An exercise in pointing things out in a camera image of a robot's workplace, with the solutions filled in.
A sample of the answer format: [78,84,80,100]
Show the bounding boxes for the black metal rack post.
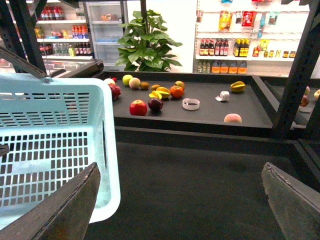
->
[0,0,47,72]
[272,0,320,139]

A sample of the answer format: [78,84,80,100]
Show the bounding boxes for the green red mango fruit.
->
[174,80,185,89]

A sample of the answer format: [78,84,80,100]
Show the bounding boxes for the dark purple plum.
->
[148,97,164,112]

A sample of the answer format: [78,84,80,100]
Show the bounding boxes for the fruits on neighbouring tray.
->
[299,86,320,107]

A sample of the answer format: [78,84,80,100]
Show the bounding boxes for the brown kiwi left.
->
[140,82,150,90]

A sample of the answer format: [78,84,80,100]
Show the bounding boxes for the brown kiwi right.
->
[151,84,161,91]

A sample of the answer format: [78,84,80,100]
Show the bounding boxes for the pink dragon fruit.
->
[108,83,121,101]

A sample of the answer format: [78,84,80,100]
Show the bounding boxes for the left drinks shelf unit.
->
[25,0,93,60]

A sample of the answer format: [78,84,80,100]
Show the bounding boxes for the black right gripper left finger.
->
[0,162,101,240]

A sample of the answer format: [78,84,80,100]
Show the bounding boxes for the black fruit display tray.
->
[98,71,276,137]

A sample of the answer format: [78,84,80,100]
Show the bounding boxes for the chest freezer glass lid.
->
[0,56,105,78]

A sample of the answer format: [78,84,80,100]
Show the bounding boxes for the pale peach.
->
[224,113,242,124]

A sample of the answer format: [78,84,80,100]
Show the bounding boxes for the black metal rack post left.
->
[0,0,47,72]

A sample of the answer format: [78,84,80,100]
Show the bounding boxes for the glass door fridge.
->
[84,0,128,71]

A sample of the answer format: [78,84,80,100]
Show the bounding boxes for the brown kiwi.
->
[140,82,150,90]
[151,84,161,91]

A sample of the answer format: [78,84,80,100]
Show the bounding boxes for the orange persimmon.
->
[169,85,184,99]

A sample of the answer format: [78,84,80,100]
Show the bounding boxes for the yellow starfruit far right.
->
[230,81,246,93]

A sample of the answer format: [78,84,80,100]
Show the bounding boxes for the red apple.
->
[129,99,148,116]

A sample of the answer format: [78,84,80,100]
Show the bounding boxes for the white pink round fruit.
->
[104,78,116,85]

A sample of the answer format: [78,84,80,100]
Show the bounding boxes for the green apple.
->
[122,74,133,86]

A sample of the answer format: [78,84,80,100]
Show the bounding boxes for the black metal rack post right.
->
[272,0,320,139]

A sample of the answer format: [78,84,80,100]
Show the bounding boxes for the green potted plant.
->
[115,9,182,72]

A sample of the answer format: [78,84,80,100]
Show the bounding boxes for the clear tape ring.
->
[182,98,201,111]

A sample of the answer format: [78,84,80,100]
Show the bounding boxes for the light blue plastic basket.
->
[0,72,121,228]

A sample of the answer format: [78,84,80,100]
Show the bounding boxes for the tan round melon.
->
[129,77,141,89]

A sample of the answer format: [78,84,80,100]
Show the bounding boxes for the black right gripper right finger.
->
[261,162,320,240]

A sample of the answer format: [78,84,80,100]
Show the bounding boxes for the grey basket handle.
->
[0,46,53,83]

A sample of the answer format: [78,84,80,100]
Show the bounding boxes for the right sauce shelf unit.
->
[192,0,310,77]

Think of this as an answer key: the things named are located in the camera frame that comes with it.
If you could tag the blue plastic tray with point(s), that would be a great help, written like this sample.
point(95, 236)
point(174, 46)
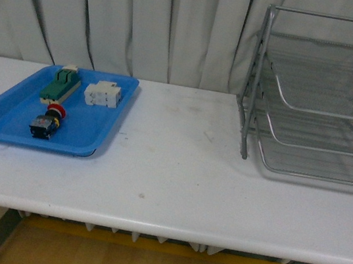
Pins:
point(85, 127)

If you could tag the white curtain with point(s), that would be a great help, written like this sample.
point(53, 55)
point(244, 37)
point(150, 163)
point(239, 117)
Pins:
point(205, 44)

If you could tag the green knife switch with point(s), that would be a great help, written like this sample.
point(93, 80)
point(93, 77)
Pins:
point(64, 83)

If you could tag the red emergency stop button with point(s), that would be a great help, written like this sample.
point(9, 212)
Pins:
point(44, 126)

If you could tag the silver mesh three-tier rack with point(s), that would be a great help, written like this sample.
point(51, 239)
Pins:
point(297, 99)

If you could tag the white circuit breaker block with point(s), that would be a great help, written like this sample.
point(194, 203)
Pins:
point(103, 93)

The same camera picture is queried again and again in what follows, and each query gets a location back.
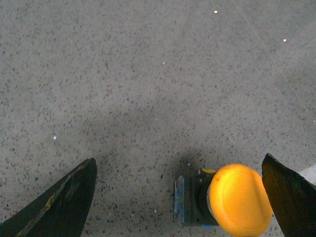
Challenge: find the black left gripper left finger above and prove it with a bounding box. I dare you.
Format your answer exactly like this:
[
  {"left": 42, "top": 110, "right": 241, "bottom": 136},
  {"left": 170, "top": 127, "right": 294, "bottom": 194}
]
[{"left": 0, "top": 158, "right": 97, "bottom": 237}]

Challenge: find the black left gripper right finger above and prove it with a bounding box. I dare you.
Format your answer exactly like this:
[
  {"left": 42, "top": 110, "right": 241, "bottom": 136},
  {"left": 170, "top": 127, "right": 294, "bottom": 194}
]
[{"left": 262, "top": 153, "right": 316, "bottom": 237}]

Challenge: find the yellow push button switch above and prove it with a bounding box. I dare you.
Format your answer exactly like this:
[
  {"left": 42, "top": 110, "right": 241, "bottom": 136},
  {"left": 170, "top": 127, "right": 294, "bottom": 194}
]
[{"left": 174, "top": 163, "right": 273, "bottom": 237}]

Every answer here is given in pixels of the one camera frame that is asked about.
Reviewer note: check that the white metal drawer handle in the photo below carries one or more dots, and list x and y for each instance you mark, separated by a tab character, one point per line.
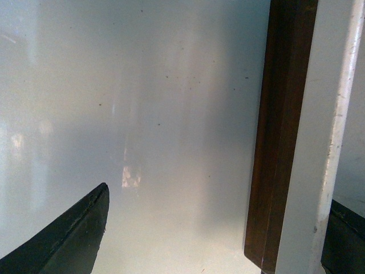
330	75

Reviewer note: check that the wooden drawer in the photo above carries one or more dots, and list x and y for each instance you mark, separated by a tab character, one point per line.
289	38

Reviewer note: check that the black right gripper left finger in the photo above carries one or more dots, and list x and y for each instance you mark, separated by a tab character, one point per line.
69	244

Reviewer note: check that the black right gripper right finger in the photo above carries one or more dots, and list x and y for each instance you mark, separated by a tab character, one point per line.
343	250

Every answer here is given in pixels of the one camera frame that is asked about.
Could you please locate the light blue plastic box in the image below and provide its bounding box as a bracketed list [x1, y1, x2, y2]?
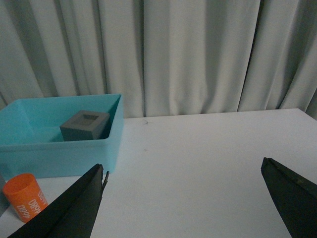
[0, 94, 124, 180]

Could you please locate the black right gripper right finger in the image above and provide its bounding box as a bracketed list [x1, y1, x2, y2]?
[261, 158, 317, 238]

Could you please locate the white pleated curtain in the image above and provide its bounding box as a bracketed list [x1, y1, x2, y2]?
[0, 0, 317, 118]

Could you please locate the gray cube with square hole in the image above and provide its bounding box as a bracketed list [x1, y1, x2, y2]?
[59, 110, 111, 141]

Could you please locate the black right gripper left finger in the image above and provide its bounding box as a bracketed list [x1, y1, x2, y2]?
[10, 164, 109, 238]

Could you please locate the orange cylinder with white text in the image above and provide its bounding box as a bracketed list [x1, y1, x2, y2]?
[2, 173, 48, 223]

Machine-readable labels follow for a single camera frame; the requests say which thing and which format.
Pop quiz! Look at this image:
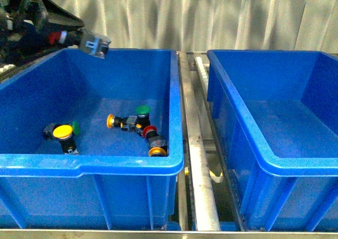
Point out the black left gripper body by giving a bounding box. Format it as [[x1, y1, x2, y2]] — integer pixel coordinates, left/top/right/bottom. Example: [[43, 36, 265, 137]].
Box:
[[1, 0, 85, 65]]

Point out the red push button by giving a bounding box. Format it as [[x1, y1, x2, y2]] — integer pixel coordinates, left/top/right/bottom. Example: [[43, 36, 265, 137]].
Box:
[[142, 125, 167, 148], [48, 29, 111, 59]]

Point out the lying green push button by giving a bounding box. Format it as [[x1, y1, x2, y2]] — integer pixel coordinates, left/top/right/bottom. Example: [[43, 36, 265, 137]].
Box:
[[42, 121, 80, 140]]

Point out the left blue plastic bin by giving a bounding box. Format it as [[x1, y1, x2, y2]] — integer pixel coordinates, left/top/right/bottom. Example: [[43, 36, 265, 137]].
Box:
[[1, 49, 184, 230]]

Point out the blue plastic bin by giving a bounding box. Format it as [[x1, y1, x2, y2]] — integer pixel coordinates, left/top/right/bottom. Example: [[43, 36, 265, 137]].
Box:
[[207, 50, 337, 232], [1, 49, 184, 230]]

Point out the lying yellow push button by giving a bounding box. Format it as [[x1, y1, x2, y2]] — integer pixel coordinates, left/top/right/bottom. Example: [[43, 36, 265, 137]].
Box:
[[106, 114, 137, 131]]

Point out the upright green push button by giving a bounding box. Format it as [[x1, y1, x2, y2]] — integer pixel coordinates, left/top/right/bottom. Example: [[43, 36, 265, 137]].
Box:
[[135, 104, 151, 129]]

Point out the lying red push button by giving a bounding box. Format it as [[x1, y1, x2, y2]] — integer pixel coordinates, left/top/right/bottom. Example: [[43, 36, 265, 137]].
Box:
[[142, 125, 167, 148]]

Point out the white roller track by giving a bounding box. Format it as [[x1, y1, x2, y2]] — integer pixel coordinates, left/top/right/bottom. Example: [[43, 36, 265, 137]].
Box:
[[194, 56, 209, 97]]

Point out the corner yellow push button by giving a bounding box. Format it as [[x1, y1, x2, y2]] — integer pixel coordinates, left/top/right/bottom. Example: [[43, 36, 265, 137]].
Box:
[[148, 147, 167, 157]]

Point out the steel front shelf beam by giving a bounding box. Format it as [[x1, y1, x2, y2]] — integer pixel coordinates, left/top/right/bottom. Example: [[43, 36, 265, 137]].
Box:
[[1, 229, 337, 238]]

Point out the right blue plastic bin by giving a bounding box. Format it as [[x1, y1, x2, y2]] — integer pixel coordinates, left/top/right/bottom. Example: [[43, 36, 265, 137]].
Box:
[[207, 50, 337, 232]]

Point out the steel divider rail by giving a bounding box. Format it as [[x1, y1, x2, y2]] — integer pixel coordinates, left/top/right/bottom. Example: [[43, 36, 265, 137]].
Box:
[[178, 52, 221, 232]]

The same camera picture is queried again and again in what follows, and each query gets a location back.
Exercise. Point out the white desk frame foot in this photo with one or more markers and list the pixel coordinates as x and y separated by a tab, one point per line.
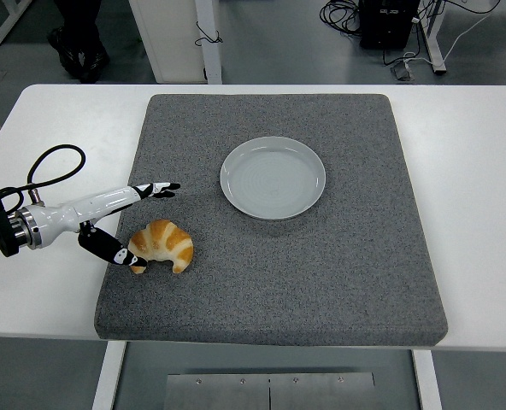
7	23

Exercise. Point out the grey speckled mat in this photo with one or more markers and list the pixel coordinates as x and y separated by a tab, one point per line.
278	277

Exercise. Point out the person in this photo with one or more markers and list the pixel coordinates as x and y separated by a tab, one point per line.
82	25

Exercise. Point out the white cabinet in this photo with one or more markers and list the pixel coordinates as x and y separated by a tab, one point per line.
163	34

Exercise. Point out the black computer case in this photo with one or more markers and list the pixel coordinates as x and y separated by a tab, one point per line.
387	21

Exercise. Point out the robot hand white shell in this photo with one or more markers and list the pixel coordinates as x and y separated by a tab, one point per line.
90	205

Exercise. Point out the grey round plate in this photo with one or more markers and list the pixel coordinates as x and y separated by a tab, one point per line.
270	183

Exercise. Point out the white desk leg with foot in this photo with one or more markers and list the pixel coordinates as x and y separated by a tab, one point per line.
433	34

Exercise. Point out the small grey floor bracket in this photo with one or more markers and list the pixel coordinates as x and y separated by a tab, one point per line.
402	72

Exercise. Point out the croissant bread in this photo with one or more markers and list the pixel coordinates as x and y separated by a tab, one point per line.
167	241

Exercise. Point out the white upright post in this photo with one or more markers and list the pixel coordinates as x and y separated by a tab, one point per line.
210	64

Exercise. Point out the white table leg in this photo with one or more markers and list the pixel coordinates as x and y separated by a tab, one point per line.
107	376
428	380

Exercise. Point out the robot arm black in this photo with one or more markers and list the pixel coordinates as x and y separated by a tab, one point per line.
3	239

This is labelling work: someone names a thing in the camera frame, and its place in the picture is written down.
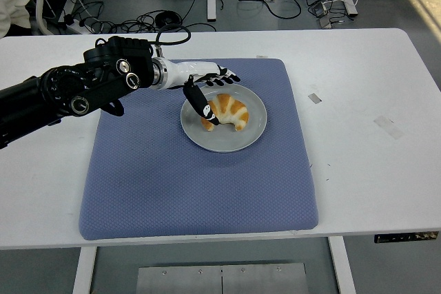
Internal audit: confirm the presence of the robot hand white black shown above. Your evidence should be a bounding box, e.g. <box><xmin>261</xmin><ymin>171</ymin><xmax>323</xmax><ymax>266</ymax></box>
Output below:
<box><xmin>165</xmin><ymin>61</ymin><xmax>241</xmax><ymax>126</ymax></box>

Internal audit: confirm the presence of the croissant bread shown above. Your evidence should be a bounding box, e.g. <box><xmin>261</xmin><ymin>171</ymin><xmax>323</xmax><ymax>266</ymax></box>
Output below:
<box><xmin>201</xmin><ymin>93</ymin><xmax>249</xmax><ymax>132</ymax></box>

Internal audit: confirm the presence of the grey round plate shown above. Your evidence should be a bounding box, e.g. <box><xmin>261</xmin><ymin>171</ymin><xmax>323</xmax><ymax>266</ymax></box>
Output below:
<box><xmin>179</xmin><ymin>82</ymin><xmax>268</xmax><ymax>154</ymax></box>

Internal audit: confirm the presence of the blue quilted mat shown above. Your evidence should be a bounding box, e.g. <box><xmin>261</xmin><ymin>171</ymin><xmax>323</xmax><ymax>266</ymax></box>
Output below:
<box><xmin>78</xmin><ymin>58</ymin><xmax>318</xmax><ymax>242</ymax></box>

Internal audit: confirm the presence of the white power strip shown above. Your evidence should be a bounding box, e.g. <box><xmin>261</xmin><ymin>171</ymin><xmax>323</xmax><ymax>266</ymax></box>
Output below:
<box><xmin>63</xmin><ymin>14</ymin><xmax>87</xmax><ymax>35</ymax></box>

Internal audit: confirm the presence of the grey power adapter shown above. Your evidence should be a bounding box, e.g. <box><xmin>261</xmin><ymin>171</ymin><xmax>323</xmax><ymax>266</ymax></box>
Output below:
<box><xmin>316</xmin><ymin>14</ymin><xmax>334</xmax><ymax>30</ymax></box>

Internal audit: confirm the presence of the white fabric bundle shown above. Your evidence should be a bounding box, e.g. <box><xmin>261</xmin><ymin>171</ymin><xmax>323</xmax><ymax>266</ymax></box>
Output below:
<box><xmin>0</xmin><ymin>0</ymin><xmax>32</xmax><ymax>39</ymax></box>

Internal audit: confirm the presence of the large clear tape piece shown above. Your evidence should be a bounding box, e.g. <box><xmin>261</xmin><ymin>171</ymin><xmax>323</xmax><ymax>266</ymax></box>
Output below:
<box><xmin>373</xmin><ymin>115</ymin><xmax>404</xmax><ymax>140</ymax></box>

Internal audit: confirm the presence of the grey metal plate with screws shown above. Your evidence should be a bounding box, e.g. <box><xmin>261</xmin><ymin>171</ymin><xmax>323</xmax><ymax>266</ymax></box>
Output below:
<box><xmin>135</xmin><ymin>262</ymin><xmax>309</xmax><ymax>294</ymax></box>

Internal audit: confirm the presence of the white table leg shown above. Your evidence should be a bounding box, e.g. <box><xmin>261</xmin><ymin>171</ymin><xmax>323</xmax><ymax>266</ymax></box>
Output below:
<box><xmin>72</xmin><ymin>246</ymin><xmax>97</xmax><ymax>294</ymax></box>
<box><xmin>327</xmin><ymin>235</ymin><xmax>357</xmax><ymax>294</ymax></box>

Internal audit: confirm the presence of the dark table control box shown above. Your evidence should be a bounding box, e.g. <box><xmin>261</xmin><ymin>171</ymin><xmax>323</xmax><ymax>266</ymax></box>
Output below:
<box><xmin>373</xmin><ymin>231</ymin><xmax>439</xmax><ymax>244</ymax></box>

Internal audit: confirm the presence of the coiled black cable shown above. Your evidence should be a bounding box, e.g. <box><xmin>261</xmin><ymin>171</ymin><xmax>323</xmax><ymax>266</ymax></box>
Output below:
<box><xmin>154</xmin><ymin>11</ymin><xmax>183</xmax><ymax>29</ymax></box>

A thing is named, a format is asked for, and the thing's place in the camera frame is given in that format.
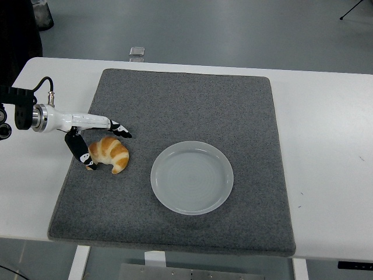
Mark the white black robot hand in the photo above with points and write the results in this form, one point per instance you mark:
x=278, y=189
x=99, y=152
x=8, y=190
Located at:
x=75, y=119

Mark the golden croissant bread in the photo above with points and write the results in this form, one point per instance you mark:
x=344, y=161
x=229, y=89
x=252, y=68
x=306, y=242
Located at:
x=112, y=151

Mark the pale grey round plate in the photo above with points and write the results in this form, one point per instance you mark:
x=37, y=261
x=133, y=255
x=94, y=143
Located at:
x=192, y=181

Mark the grey metal plate with screws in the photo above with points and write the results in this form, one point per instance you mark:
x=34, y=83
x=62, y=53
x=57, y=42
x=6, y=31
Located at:
x=163, y=274

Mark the person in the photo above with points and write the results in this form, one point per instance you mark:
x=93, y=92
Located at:
x=14, y=35

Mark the grey felt mat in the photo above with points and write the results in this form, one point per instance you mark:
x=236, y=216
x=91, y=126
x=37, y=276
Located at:
x=189, y=111

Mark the white table leg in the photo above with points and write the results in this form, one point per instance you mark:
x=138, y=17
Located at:
x=155, y=259
x=78, y=262
x=300, y=269

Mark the black tripod leg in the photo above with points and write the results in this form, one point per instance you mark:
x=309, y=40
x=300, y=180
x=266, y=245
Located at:
x=351, y=10

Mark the black table control panel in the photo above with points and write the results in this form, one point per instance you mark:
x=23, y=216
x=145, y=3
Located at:
x=355, y=265

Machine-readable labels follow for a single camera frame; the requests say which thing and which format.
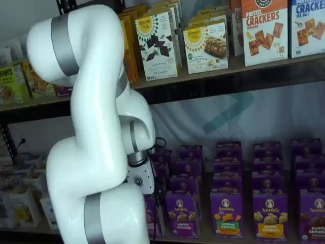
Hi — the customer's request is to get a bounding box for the purple Z Bar box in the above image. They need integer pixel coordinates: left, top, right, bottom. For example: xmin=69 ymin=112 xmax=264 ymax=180
xmin=54 ymin=85 xmax=75 ymax=99

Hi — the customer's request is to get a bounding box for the thin black cable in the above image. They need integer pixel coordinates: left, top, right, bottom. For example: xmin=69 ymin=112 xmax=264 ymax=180
xmin=149 ymin=136 xmax=167 ymax=155

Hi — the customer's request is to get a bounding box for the Simple Mills bar box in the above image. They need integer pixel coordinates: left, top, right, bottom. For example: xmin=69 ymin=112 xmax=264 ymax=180
xmin=188 ymin=9 xmax=229 ymax=28
xmin=183 ymin=22 xmax=229 ymax=75

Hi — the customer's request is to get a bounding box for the yellow green snack box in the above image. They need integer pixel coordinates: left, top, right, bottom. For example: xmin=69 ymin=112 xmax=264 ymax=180
xmin=22 ymin=60 xmax=56 ymax=99

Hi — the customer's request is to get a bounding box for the Simple Mills sweet thins box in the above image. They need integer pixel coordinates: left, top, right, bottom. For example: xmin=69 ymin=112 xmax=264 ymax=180
xmin=134 ymin=11 xmax=179 ymax=81
xmin=152 ymin=0 xmax=183 ymax=69

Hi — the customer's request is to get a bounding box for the green Bobo's box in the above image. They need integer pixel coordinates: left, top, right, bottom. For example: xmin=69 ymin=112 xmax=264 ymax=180
xmin=0 ymin=60 xmax=30 ymax=105

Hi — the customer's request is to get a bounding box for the purple Annie's hidden veggies box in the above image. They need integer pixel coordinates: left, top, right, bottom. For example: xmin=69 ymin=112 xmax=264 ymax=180
xmin=214 ymin=157 xmax=242 ymax=177
xmin=216 ymin=141 xmax=242 ymax=160
xmin=212 ymin=175 xmax=244 ymax=194
xmin=210 ymin=192 xmax=244 ymax=239

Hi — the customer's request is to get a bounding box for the orange box woman print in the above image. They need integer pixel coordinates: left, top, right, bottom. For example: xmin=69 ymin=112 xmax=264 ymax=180
xmin=118 ymin=5 xmax=141 ymax=85

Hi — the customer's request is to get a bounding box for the white organic pantry box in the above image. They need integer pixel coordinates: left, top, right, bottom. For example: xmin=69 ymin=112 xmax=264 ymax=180
xmin=23 ymin=172 xmax=49 ymax=195
xmin=39 ymin=195 xmax=61 ymax=229
xmin=9 ymin=185 xmax=42 ymax=226

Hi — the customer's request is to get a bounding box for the purple Annie's chocolate grahams box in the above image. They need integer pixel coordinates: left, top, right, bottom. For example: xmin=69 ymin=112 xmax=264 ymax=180
xmin=290 ymin=138 xmax=323 ymax=158
xmin=299 ymin=188 xmax=325 ymax=244
xmin=296 ymin=172 xmax=325 ymax=191
xmin=294 ymin=155 xmax=325 ymax=175

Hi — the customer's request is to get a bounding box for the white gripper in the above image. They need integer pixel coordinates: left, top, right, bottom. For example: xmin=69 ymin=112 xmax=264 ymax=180
xmin=126 ymin=162 xmax=166 ymax=204

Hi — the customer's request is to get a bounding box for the pretzel crackers sea salt box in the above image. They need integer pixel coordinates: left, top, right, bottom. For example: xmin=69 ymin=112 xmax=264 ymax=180
xmin=290 ymin=0 xmax=325 ymax=59

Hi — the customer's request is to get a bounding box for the purple Annie's box pink patch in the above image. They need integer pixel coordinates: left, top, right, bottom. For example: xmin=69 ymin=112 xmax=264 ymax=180
xmin=144 ymin=195 xmax=166 ymax=241
xmin=152 ymin=161 xmax=170 ymax=178
xmin=151 ymin=148 xmax=174 ymax=163

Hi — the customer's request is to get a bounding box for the purple Annie's bunny grahams box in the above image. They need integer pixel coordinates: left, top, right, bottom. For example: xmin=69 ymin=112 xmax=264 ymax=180
xmin=169 ymin=175 xmax=203 ymax=195
xmin=179 ymin=144 xmax=203 ymax=161
xmin=174 ymin=159 xmax=203 ymax=177
xmin=166 ymin=192 xmax=203 ymax=239

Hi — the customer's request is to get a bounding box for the pretzel crackers cheddar box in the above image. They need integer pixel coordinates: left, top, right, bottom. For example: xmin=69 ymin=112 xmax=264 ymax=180
xmin=241 ymin=0 xmax=289 ymax=67

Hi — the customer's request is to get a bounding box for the dark metal upper shelf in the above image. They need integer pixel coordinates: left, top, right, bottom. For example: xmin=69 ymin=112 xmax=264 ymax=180
xmin=132 ymin=52 xmax=325 ymax=89

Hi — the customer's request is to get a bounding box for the white backdrop sheet teal mark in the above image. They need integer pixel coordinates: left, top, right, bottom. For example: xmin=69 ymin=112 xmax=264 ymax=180
xmin=149 ymin=86 xmax=325 ymax=158

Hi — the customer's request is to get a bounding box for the wooden shelf board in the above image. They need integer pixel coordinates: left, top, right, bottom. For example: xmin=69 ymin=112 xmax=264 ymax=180
xmin=0 ymin=95 xmax=73 ymax=112
xmin=152 ymin=235 xmax=303 ymax=244

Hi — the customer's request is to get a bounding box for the black metal shelf rack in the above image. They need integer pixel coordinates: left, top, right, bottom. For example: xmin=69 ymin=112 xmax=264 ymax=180
xmin=0 ymin=100 xmax=74 ymax=166
xmin=57 ymin=0 xmax=325 ymax=244

========================

■ TASK DIRECTIONS ■
Throughout the data above, report every line that contains the string "unit".

■ SOLUTION ■
Show the bounding boxes for the left drinks shelf unit.
Show the bounding boxes for the right sauce shelf unit.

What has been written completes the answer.